**TASK GOAL**
Only reproduce the lines from the line containing "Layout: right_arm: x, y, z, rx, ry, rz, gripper" onward, exactly, through the final line of the data below.
Start of SUPPLIED DATA
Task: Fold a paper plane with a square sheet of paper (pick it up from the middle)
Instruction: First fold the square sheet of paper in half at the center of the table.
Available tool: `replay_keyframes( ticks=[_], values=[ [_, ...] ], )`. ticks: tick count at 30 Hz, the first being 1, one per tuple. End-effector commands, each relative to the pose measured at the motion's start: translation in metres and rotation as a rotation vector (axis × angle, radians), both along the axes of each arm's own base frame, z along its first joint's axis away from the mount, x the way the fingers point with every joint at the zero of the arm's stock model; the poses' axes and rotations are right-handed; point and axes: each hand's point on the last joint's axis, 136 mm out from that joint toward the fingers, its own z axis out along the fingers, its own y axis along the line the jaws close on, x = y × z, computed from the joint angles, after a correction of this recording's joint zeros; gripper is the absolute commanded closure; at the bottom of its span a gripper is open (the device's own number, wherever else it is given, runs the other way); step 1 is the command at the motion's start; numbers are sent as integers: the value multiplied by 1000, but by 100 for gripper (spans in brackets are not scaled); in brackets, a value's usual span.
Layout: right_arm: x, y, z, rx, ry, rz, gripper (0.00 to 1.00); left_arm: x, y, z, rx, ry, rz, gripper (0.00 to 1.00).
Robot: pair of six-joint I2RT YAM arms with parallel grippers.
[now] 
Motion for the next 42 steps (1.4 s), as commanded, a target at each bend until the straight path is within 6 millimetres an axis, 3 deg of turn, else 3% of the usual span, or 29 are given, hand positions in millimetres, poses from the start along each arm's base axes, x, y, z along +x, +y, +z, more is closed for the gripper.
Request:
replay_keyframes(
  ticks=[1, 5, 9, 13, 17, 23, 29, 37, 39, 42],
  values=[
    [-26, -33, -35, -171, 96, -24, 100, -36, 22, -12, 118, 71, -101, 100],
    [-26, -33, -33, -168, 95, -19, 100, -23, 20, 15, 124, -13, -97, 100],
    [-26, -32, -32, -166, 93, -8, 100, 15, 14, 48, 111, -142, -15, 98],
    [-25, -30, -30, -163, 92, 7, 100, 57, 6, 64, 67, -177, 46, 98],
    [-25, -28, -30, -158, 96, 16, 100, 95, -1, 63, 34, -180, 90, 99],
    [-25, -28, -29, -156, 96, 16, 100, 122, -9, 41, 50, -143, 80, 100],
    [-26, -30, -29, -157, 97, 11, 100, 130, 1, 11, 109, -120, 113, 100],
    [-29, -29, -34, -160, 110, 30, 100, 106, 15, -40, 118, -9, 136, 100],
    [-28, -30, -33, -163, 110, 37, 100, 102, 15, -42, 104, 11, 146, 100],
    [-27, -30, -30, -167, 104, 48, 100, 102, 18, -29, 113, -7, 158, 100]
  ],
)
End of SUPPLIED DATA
**PROBLEM SOLUTION**
Layout: right_arm: x, y, z, rx, ry, rz, gripper (0.00 to 1.00); left_arm: x, y, z, rx, ry, rz, gripper (0.00 to 1.00).
Robot: pair of six-joint I2RT YAM arms with parallel grippers.
[now] 
Motion for the next 42 steps (1.4 s), as commanded, a target at each bend until the straight path is within 6 millimetres an axis, 3 deg of turn, else 3% of the usual span, or 29 are given, hand positions in millimetres, poses from the start along each arm's base axes, x, y, z along +x, +y, +z, more is closed for the gripper.
Request:
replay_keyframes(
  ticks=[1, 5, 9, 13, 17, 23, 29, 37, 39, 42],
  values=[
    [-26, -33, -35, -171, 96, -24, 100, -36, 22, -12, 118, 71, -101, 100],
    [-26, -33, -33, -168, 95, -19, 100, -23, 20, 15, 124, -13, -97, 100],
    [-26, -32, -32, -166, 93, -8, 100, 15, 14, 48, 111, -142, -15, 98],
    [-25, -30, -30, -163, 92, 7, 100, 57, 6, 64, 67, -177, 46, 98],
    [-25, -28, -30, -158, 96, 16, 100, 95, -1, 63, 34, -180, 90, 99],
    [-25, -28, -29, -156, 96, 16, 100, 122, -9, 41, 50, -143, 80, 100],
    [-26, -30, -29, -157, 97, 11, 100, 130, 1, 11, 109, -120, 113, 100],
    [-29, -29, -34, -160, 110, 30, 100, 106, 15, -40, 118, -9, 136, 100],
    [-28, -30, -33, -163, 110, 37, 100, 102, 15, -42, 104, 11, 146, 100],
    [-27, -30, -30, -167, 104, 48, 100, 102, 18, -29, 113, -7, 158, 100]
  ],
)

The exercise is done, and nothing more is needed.